▶ Exercise data:
★ ★ ★ ★
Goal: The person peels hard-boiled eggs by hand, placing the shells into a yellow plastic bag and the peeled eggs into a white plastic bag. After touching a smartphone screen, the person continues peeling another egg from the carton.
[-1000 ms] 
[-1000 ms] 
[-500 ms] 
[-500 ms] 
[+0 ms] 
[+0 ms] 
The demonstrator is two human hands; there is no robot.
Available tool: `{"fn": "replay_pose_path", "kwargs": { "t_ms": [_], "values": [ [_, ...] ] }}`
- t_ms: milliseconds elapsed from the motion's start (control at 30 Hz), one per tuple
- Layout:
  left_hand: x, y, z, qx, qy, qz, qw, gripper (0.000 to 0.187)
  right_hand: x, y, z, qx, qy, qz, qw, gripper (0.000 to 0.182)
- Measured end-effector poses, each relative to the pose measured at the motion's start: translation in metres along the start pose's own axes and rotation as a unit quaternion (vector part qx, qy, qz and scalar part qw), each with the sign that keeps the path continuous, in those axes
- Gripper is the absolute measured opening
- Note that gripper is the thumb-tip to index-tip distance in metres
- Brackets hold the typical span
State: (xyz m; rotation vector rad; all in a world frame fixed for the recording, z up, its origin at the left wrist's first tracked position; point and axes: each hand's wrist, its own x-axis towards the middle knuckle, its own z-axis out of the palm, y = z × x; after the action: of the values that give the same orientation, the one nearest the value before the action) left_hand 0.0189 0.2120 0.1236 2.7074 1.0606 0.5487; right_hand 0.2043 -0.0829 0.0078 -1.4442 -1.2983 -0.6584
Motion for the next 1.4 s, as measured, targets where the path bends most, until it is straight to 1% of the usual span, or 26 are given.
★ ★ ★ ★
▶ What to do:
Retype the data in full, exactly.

▶ Exercise solution:
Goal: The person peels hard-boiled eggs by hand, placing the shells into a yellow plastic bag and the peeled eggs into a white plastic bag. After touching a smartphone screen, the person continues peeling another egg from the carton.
[-1000 ms] 
[-1000 ms] 
[-500 ms] 
[-500 ms] 
[+0 ms] 
[+0 ms] 
The demonstrator is two human hands; there is no robot.
Available tool: `{"fn": "replay_pose_path", "kwargs": { "t_ms": [_], "values": [ [_, ...] ] }}`
- t_ms: milliseconds elapsed from the motion's start (control at 30 Hz), one per tuple
- Layout:
  left_hand: x, y, z, qx, qy, qz, qw, gripper (0.000 to 0.187)
  right_hand: x, y, z, qx, qy, qz, qw, gripper (0.000 to 0.182)
- Measured end-effector poses, each relative to the pose measured at the motion's start: translation in metres along the start pose's own axes and rotation as a unit quaternion (vector part qx, qy, qz and scalar part qw), each with the sign that keeps the path continuous, in those axes
- Gripper is the absolute measured opening
- Note that gripper is the thumb-tip to index-tip distance in metres
- Brackets hold the typical span
State: (xyz m; rotation vector rad; all in a world frame fixed for the recording, z up, its origin at the left wrist's first tracked position; point and axes: each hand's wrist, its own x-axis towards the middle knuckle, its own z-axis out of the palm, y = z × x; after the action: of the values that give the same orientation, the one nearest the value before the action) left_hand 0.0189 0.2120 0.1236 2.7074 1.0606 0.5487; right_hand 0.2043 -0.0829 0.0078 -1.4442 -1.2983 -0.6584
Motion for the next 1.4 s, as measured, targets where the path bends most, until it is straight to 1% of the usual span, or 26 are given.

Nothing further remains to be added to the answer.